Task requirements — Return every line from the one with "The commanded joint" through the one with "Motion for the", inclusive, exactly as it appears below.
((
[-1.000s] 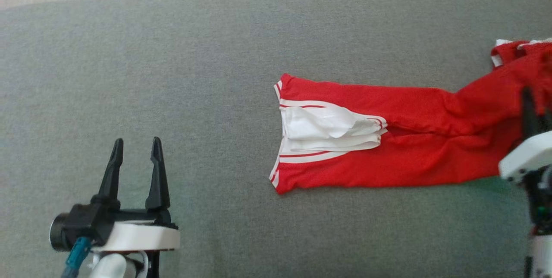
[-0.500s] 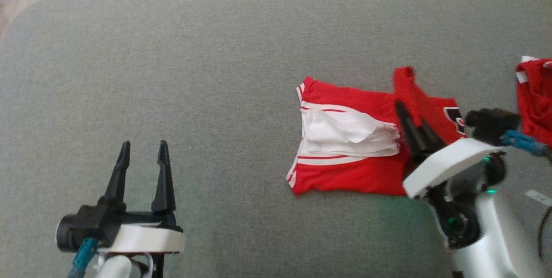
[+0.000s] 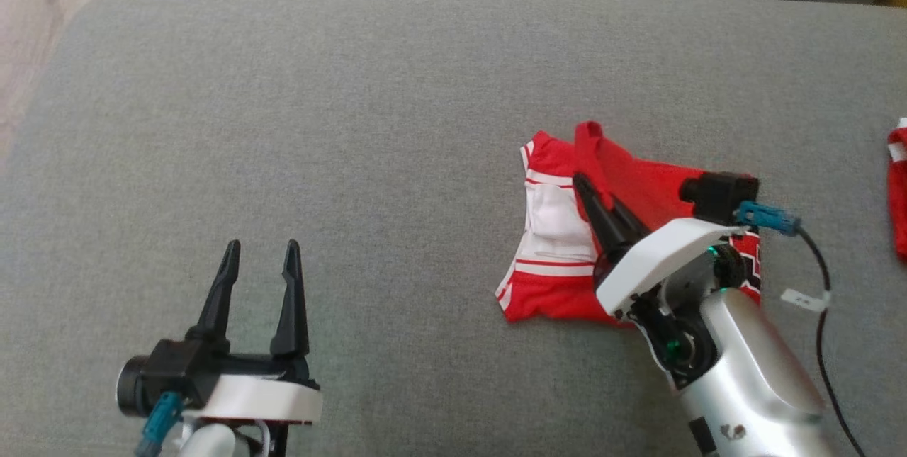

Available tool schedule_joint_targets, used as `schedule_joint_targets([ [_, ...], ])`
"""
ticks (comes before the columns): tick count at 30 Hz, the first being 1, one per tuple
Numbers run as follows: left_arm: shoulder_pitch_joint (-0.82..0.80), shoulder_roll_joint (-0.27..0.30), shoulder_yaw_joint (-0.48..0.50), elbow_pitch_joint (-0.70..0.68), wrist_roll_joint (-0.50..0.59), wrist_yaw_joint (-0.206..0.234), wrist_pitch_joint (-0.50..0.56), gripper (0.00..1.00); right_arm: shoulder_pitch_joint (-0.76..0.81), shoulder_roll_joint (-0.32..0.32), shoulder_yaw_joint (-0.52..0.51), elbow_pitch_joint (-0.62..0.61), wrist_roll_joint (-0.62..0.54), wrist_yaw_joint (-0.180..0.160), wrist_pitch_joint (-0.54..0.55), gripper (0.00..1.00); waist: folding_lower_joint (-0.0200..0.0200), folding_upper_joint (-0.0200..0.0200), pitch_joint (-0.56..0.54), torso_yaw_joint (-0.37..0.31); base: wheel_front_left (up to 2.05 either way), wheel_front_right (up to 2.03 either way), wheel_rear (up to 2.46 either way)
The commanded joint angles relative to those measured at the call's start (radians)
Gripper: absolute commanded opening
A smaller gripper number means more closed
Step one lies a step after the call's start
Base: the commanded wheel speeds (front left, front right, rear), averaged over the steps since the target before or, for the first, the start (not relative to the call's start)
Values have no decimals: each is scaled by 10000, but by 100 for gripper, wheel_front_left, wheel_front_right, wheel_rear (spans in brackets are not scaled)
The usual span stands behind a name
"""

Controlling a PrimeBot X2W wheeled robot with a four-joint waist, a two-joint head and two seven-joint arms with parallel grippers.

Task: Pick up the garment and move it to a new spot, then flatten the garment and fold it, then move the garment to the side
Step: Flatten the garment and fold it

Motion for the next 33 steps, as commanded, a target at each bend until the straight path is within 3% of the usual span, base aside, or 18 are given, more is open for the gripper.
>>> schedule_joint_targets([
  [1,-475,44,273,-235,70,-15,-63,100,-523,29,349,-110,172,67,-171,0,0,0,-18,50,0,0,0],
  [2,-481,31,264,-215,74,-24,-66,100,-620,29,453,57,296,67,-230,0,0,0,-20,72,0,0,0],
  [5,-497,-3,246,-163,84,-38,-73,100,-900,29,774,520,835,67,-436,42,0,0,-25,114,0,0,0],
  [6,-500,-15,245,-145,87,-37,-76,100,-1000,29,884,668,997,67,-514,99,0,0,-25,122,0,0,0],
  [10,-497,-65,201,-53,112,-32,-82,100,-1373,29,1270,1047,1588,67,-847,100,0,0,-46,127,0,0,0],
  [15,-481,-115,174,-15,135,-25,-89,100,-1690,29,1365,1185,1474,67,-1279,100,0,0,-63,49,0,0,0],
  [19,-477,-160,146,-48,170,-28,-95,100,-1917,29,732,1174,-46,67,-1893,100,0,0,-63,-98,0,0,0],
  [26,-684,-240,36,-100,279,-47,-99,100,-1302,29,-1459,122,-2724,67,-2349,100,0,0,-74,-356,0,0,0],
  [33,-939,-328,-65,67,308,-18,-53,100,327,30,-3022,-1438,-4179,67,-2490,100,0,0,-351,-600,0,0,0],
])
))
The answer —
The commanded joint angles relative to those measured at the call's start (radians)
Gripper: absolute commanded opening
A smaller gripper number means more closed
Step one lies a step after the call's start
Base: the commanded wheel speeds (front left, front right, rear), averaged over the steps since the target before or, for the first, the start (not relative to the call's start)
Values have no decimals: each is scaled by 10000, but by 100 for gripper, wheel_front_left, wheel_front_right, wheel_rear (spans in brackets are not scaled)
The usual span stands behind a name
"""

Controlling a PrimeBot X2W wheeled robot with a four-joint waist, a two-joint head and two seven-joint arms with parallel grippers.

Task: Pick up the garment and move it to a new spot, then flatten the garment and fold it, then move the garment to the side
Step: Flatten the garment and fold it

Motion for the next 33 steps, as commanded, a target at each bend until the straight path is within 3% of the usual span, base aside, or 18 are given, more is open for the gripper.

This concludes the answer to the exercise.